Спохватившись, что засиделся–заболтался, Парамон стал собираться домой; на вопрос Горчакова, у кого можно купить молоко, сказал, что коровы доятся пока только у старух–богомолок да у Груни Прутковой; растолковал, как пройти к ним.
— Забегай к нам на огонек, — радушно говорил Парамон на прощанье, — я рыбки тебе на ушицу соображу.
Оставшись один, Горчаков все не мог успокоиться, все всхохатывал, вспоминая рассказ Парамона и историю Риммы — как она ловко «спекульнула» овчинами. «Смешное видится на расстоянии», — пришел он в конце концов к выводу.
Глава 7
На другой день после обеда Горчаков, отыскав в кухне чистую стеклянную банку с капроновой крышкой, отправился в поход за молоком.
Изба, в которой жили старухи–молочницы, была старая, покрытая старым, почерневшим и покоробившимся от времени тесом.
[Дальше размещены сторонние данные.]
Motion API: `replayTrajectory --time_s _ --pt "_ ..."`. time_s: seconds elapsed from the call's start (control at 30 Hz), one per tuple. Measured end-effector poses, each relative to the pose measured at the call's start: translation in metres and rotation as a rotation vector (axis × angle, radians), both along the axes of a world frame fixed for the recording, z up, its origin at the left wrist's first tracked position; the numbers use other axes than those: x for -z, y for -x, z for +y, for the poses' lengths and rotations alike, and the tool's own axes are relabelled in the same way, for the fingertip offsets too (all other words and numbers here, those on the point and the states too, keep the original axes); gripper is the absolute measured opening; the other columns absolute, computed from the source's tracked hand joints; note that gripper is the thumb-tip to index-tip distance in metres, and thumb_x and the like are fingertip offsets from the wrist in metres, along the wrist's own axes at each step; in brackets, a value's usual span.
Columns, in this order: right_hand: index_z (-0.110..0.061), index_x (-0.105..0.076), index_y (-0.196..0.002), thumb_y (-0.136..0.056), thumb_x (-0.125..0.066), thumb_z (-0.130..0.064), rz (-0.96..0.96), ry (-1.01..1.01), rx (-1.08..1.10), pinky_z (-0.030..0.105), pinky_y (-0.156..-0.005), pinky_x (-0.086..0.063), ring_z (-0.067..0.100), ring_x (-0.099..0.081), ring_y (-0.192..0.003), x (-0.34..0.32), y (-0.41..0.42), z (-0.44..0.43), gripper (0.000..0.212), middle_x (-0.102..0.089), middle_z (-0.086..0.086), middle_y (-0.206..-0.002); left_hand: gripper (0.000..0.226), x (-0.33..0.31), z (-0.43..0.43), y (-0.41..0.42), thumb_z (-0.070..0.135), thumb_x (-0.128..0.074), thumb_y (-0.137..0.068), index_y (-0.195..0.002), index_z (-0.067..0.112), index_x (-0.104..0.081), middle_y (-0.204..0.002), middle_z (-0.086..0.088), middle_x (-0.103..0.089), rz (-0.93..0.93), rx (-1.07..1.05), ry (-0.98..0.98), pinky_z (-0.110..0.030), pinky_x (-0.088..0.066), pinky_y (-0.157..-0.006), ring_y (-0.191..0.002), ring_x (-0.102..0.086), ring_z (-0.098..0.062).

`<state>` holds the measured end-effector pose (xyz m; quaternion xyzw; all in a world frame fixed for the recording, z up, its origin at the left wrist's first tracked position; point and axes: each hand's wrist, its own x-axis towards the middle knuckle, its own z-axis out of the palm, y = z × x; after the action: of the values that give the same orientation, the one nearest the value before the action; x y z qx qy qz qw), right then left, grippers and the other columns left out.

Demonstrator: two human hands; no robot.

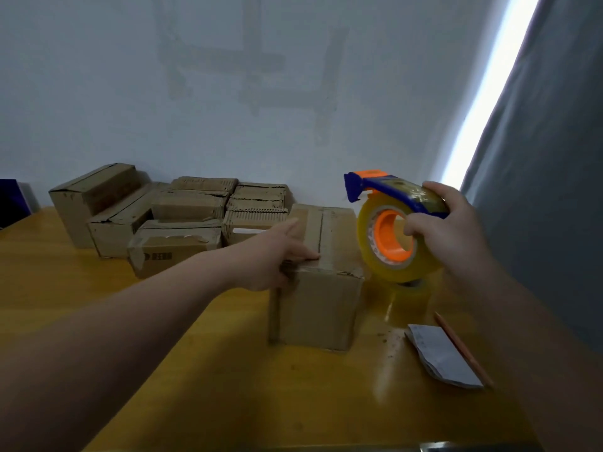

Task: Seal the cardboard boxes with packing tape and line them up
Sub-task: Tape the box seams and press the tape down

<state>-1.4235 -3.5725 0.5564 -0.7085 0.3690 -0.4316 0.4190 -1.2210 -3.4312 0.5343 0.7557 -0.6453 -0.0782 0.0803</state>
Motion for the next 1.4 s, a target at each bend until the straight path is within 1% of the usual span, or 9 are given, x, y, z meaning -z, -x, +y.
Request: replayTrajectory --time_s 0.17,0.37,0.57,0.73,0.93,1.1,1.2,1.3,1.4 --pt "-0.032 -0.05 -0.13 -0.068 -0.066 0.002 -0.068 -0.033 -0.105 0.025 -0.067 -0.05 0.015 -0.055 -0.095 -0.011 -0.003 0.004 0.072 -0.051 -0.011 -0.106 0.07 0.007 0.0 -0.015 0.007 -0.059 -0.089 -0.148 0.033 -0.03 -0.154 0.012 -0.028 -0.076 0.022 0.032 -0.032 -0.015 -0.116 -0.144 -0.02 -0.013" --pt "-0.031 -0.05 -0.129 -0.069 -0.066 0.001 -0.097 -0.054 -0.166 0.023 -0.065 -0.049 0.013 -0.055 -0.093 -0.016 -0.017 0.004 0.069 -0.052 -0.012 -0.105 0.052 -0.003 -0.011 -0.008 0.054 -0.037 -0.096 -0.125 0.016 -0.055 -0.137 -0.007 -0.051 0.087 0.053 0.023 -0.039 -0.025 -0.112 -0.136 -0.034 -0.024" --pt "-0.031 -0.047 -0.131 -0.068 -0.067 -0.003 -0.048 -0.013 -0.129 0.026 -0.068 -0.051 0.014 -0.053 -0.093 -0.009 -0.028 -0.004 0.072 -0.051 -0.005 -0.116 0.053 -0.003 -0.045 -0.004 0.038 -0.023 -0.104 -0.152 0.016 -0.02 -0.158 -0.001 -0.021 0.057 0.023 -0.125 -0.029 -0.009 -0.116 -0.145 -0.016 -0.014" --pt "-0.032 -0.046 -0.13 -0.068 -0.066 -0.003 -0.059 -0.059 -0.157 0.025 -0.065 -0.049 0.019 -0.054 -0.103 -0.004 -0.022 -0.015 0.071 -0.051 -0.001 -0.119 0.048 -0.004 -0.064 -0.004 0.029 -0.023 -0.105 -0.145 0.003 -0.031 -0.152 -0.014 -0.029 0.055 -0.033 -0.143 -0.022 -0.017 -0.101 -0.139 -0.026 -0.023" --pt "-0.032 -0.046 -0.129 -0.075 -0.074 -0.014 -0.077 -0.064 -0.173 0.022 -0.064 -0.05 0.016 -0.058 -0.098 -0.003 -0.022 -0.019 0.064 -0.054 -0.003 -0.116 0.05 0.0 -0.083 -0.02 0.033 -0.02 -0.105 -0.153 0.019 -0.017 -0.16 -0.002 -0.012 0.018 -0.086 -0.144 -0.034 -0.008 -0.117 -0.147 -0.008 -0.022" --pt "-0.032 -0.049 -0.124 -0.074 -0.073 -0.009 -0.097 -0.075 -0.188 0.024 -0.064 -0.051 0.016 -0.06 -0.091 -0.005 -0.02 -0.019 0.06 -0.057 -0.005 -0.109 0.031 -0.006 -0.085 -0.027 0.015 -0.042 -0.098 -0.117 0.014 -0.066 -0.123 -0.004 -0.063 0.338 -0.308 0.254 -0.031 -0.044 -0.092 -0.108 -0.055 -0.017" --pt "-0.032 -0.05 -0.123 -0.075 -0.072 -0.005 -0.122 -0.075 -0.206 0.025 -0.064 -0.053 0.017 -0.061 -0.09 -0.004 -0.019 -0.018 0.06 -0.058 -0.005 -0.107 0.024 -0.015 -0.079 -0.034 0.017 -0.048 -0.097 -0.105 0.001 -0.064 -0.098 -0.014 -0.067 0.919 -0.515 0.5 -0.027 -0.053 -0.065 -0.077 -0.061 -0.019" --pt "-0.034 -0.052 -0.122 -0.075 -0.069 -0.001 -0.131 -0.055 -0.235 0.027 -0.067 -0.055 0.018 -0.061 -0.091 -0.003 -0.017 -0.018 0.06 -0.058 -0.003 -0.108 0.039 -0.028 -0.071 -0.033 0.031 -0.05 -0.098 -0.107 -0.006 -0.056 -0.095 -0.02 -0.064 1.457 -0.607 0.441 -0.028 -0.058 -0.06 -0.079 -0.064 -0.024" --pt "-0.037 -0.052 -0.118 -0.074 -0.069 0.003 -0.117 -0.033 -0.281 0.029 -0.07 -0.057 0.019 -0.062 -0.092 -0.005 -0.016 -0.017 0.061 -0.058 -0.002 -0.108 0.037 -0.033 -0.068 -0.03 0.033 -0.056 -0.095 -0.096 -0.004 -0.061 -0.078 -0.014 -0.067 1.553 -0.553 0.324 -0.026 -0.059 -0.055 -0.069 -0.065 -0.019"
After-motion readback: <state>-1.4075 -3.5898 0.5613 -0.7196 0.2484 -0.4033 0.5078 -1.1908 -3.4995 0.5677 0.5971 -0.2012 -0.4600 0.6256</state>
Вообще усадьба показалась Горчакову сильно запущенной: и хлев был с дырявой крышей, и баня покосилась, а у избы и у сеней виднелись выщербины на месте сгнивших и отвалившихся зауголков.
Однако скотины, судя по всему, старухи держали много: в деннике жевали сено корова и телушка, всюду на подворье копошились козы и овцы, из хлева доносилось хрюканье свиньи. Но хозяйкам мало было, видимо, домашней живности, они прикормили еще и лесных птиц; синицы, сойки, воробьи, сороки так и шныряли по усадьбе, а фронтон у избы так уделан, что из–за серого помета не видно ни досок, ни бревен.
Как только Горчаков вошел в ограду и закрыл за собой калитку, откуда ни возьмись этакая симпатичная козочка. Подбежала к нему и принялась толкать его, бодать, мол, уходи отсюда, ты чужой, я тебя не знаю. Взгляд у этой пушистой козочки был прямо–таки человеческий, глаза с оранжевыми ободками вокруг темных зрачков так и светились озорством.
— Нелли! Нелли! — послышались голоса выбегающих из–за угла хозяек. — Пошла отсюда! Нелли! — Старушкам едва удалось оттеснить агрессивную козу от растерявшегося гостя.
Одна из старух была какая–то составная, будто склеенная из двух половин, взятых от разных людей. Короткие крепкие ноги в грязных валенках и широкий зад, обтянутый суконной юбкой, были от толстой бабы, а сильно наклоненный вперед торс и миловидное лицо были от другой, вполне стройной узкоплечей женщины.
Позже бабка Марья, жена Парамона, объяснит Горчакову, что «переломил» хозяйку–молочницу энцефалит. Однажды, будучи еще горожанкой, собирала Прасковья березовые почки в лесу, и укусил ее клещ. Болела она тяжело, чуть не померла, только здешний целебный воздух да парное молоко и спасли ее от неминучей смерти. Оклемалась. Только вот обличьем изменилась: согнуло пополам и как бы приплюснуло. А была женщина из себя видная, грамотная, поваром в заводской столовой работала.